There are two things wrong with the Brooksville City Council’s decision to take fluoride out of the municipal drinking water. It’s the wrong public policy that will prove costly to residents’ oral and financial health and it was done in a clandestine manner to avoid public scrutiny. The council should be ashamed for ducking a debate on an imperative public health issue.

Here’s how it happened: Nearly two hours and 40 minutes into a public hearing on the Brooksville city budget 16 months ago, council member Lara Bradburn expounded on the need for a “diligent discussion” on paying for improved roads. And, while she had the floor, she followed up with a motion — to eliminate $6,000 for adding fluoride to the municipal water system.

The entire debate, from motion to explanation to unanimous vote, took 78 seconds. So much for diligence in vetting public policy.

Bradburn’s end-run — overturning a 2008 council decision maintaining fluoride additives to the city water — came with no advance notice on the agenda, no documentation to council members, no input from the public and no notification afterward to dentists or health officials. The Hernando County Health Department just recently learned of the decision after being notified by its state counterparts in Tallahassee that the city had ceased fluoridating its water.

It’s a sham. Bradburn should be embarrassed for championing this lack of transparency. Her explanation now is that it was a prudent cost-savings and the matter had been thoroughly dissected three years earlier.

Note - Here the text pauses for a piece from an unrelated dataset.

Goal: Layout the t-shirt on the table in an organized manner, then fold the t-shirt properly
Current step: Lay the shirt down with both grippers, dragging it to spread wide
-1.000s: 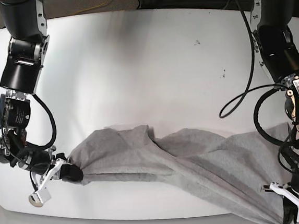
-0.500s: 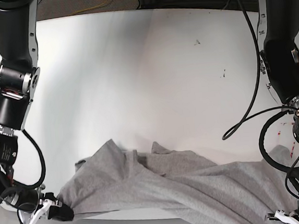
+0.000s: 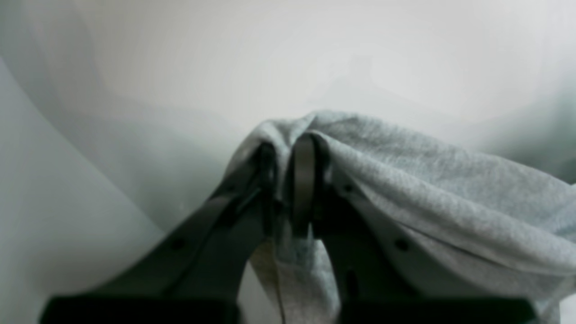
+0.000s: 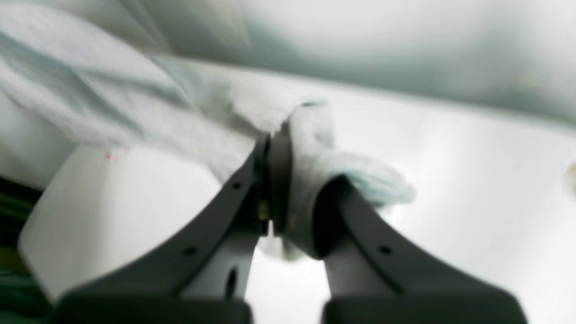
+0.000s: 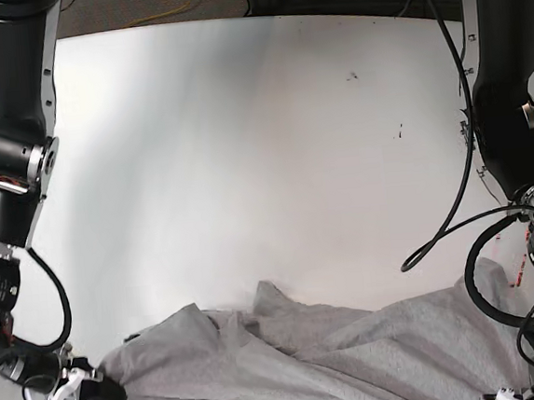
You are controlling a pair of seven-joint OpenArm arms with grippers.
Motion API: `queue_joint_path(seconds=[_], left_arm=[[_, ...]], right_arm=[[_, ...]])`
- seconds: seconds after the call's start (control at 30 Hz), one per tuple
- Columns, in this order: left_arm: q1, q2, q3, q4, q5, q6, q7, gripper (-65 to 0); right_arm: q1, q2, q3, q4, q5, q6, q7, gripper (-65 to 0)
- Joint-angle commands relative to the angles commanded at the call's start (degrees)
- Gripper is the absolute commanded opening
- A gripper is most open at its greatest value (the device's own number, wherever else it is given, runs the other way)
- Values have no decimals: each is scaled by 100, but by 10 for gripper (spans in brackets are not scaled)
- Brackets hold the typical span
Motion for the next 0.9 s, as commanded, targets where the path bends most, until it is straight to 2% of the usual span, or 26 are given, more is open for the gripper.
queue_joint_path(seconds=[0.17,0.33,0.47,0.53,0.67,0.9], left_arm=[[756,0,0,273,0,-35,141,-619],[1653,9,-185,422,0,-281,149,-619],[2268,35,-387,510,0,-281,149,-619],[2541,88,-457,501,0,-290,149,-619],[3270,132,-510,607,0,-290,149,-620],[4149,141,-607,633,0,-290,149,-623]], right_arm=[[-862,0,308,0,316,-9,-141,-650],[-1952,0,642,9,589,-9,-158,-650],[-2593,-26,738,9,800,-18,-202,-650],[-2840,-35,738,9,862,-62,-202,-650],[-3402,-44,730,18,1090,-299,-211,-650],[-3930,-35,703,18,1108,-334,-220,-650]])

Nonsense. Two of the council members weren’t in office in 2008 when health-care advocates persuaded the city to keep fluoride in its water. Those newer council members’ only public exposure to the issue lasted 78 seconds. Likewise, Frankie Burnett, who provided the swing vote in 2008, flip-flopped in 2011 with no public explanation. How is that transparent?

Professed fiscal prudence is pure bunk. The fluoride money was in an enterprise fund that does not affect the property tax rate. Exactly how were council members being good stewards of the public purse by saving $6,000 for fluoride just 21 months after the city agreed to spend nearly $16,000 to buy equipment for on-line analyzing of water fluoride? At least give Bradburn credit for consistency; she was the only dissenter on the 2009 equipment purchase.

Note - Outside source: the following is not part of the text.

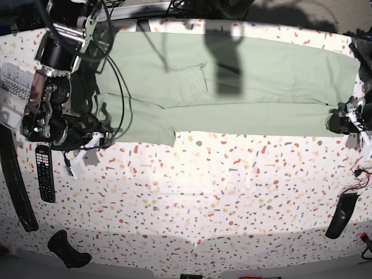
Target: Fold the T-shirt properly
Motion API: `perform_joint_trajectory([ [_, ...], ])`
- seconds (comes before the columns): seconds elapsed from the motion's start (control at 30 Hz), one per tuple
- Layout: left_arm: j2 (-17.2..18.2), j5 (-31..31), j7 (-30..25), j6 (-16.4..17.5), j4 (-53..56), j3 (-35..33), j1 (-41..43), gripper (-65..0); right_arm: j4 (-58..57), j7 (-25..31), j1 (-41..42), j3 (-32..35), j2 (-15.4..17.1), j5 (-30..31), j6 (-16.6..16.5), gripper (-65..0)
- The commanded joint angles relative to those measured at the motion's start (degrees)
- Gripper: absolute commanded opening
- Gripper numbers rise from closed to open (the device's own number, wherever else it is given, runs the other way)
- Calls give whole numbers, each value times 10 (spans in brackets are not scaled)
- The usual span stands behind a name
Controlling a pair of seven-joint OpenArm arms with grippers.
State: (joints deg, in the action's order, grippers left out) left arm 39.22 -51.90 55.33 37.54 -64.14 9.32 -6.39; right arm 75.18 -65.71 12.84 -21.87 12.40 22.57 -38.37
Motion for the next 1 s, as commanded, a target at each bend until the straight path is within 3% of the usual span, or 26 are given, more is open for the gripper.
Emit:
perform_joint_trajectory([
  [0.0, 14, -11, -11, 2, -9, 4, -12, -458, 11, 7, 14, -1, 6, 8, -1, -420],
  [0.1, 14, -11, -11, 2, -9, 4, -12, -458, 11, 7, 13, -1, 4, 8, -1, -493],
  [0.27, 14, -11, -11, 2, -9, 4, -12, -458, 11, 7, 12, -1, 4, 8, 3, -497],
  [0.4, 14, -11, -11, 2, -9, 4, -12, -458, 11, 7, 13, -1, 5, 8, 7, -650],
  [0.97, 14, -11, -11, 2, -9, 4, -12, -458, 88, 7, -13, -2, 5, 48, 3, -650],
])
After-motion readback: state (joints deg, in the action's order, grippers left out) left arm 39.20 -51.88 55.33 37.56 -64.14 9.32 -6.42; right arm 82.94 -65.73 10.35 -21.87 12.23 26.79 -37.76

If Bradburn wants to look out for her constituents’ pocketbooks — cutting out fluoride did not result in a rate decrease for water customers — perhaps she and the council should consider research from the Centers for Disease Control and the University of Georgia. It calculated the annual per-person cost savings in fluoridated communities the size of Brooksville to be $16. The study took into account utility equipment and operations and the savings to residents of cavity treatments and time lost to dental visits.

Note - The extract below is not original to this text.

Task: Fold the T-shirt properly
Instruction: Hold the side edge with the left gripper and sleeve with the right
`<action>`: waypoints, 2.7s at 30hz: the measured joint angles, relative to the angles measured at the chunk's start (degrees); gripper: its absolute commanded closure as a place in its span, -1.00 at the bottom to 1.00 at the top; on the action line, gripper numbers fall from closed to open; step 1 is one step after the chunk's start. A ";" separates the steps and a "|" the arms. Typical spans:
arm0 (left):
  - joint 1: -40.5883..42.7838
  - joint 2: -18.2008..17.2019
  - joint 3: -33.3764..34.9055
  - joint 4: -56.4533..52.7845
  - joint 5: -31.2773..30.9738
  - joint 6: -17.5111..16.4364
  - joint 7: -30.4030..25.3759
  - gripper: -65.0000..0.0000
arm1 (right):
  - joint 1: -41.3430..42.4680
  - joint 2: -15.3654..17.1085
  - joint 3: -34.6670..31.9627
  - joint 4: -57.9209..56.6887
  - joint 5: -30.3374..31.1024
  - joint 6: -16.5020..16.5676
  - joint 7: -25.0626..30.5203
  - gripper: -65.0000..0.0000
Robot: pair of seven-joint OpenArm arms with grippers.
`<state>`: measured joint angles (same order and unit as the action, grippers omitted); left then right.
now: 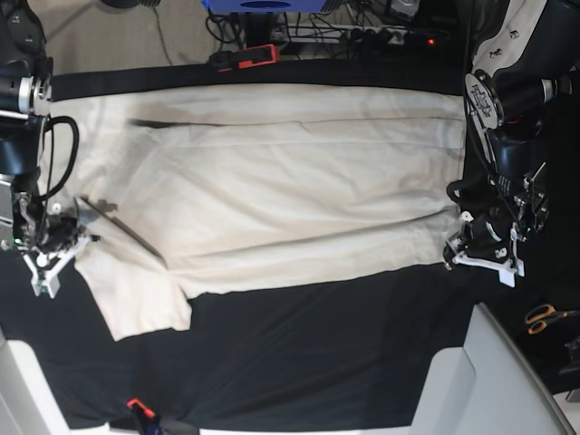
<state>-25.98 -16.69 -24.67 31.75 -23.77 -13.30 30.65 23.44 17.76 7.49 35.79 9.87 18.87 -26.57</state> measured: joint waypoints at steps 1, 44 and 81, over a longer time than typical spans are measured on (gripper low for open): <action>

More importantly, the council should consider the health benefits of reduced tooth decay that accompany fluoridated drinking water. It is a benefit available to nearly 13.8 million Floridians, or 78 percent of the state population, but not to Brooksville residents.

Bradburn cites concerns about excessive fluoridation. The federally recommended level of water fluoride is 0.7 milligrams per liter. In the month before the council ceased adding fluoride, Brooksville reported levels of 0.71 to 0.8 milligrams per liter at its three plants, well within a safe range of the optimum amount, according to the Health Department. The council, however, didn’t know this because there was no public discussion in its budget hearing.

Instead of blindly following Bradburn, the city would be better served by a council that weighs all of the available evidence on the cost and health benefits of fluoridated water and votes in the best interests of its constituents.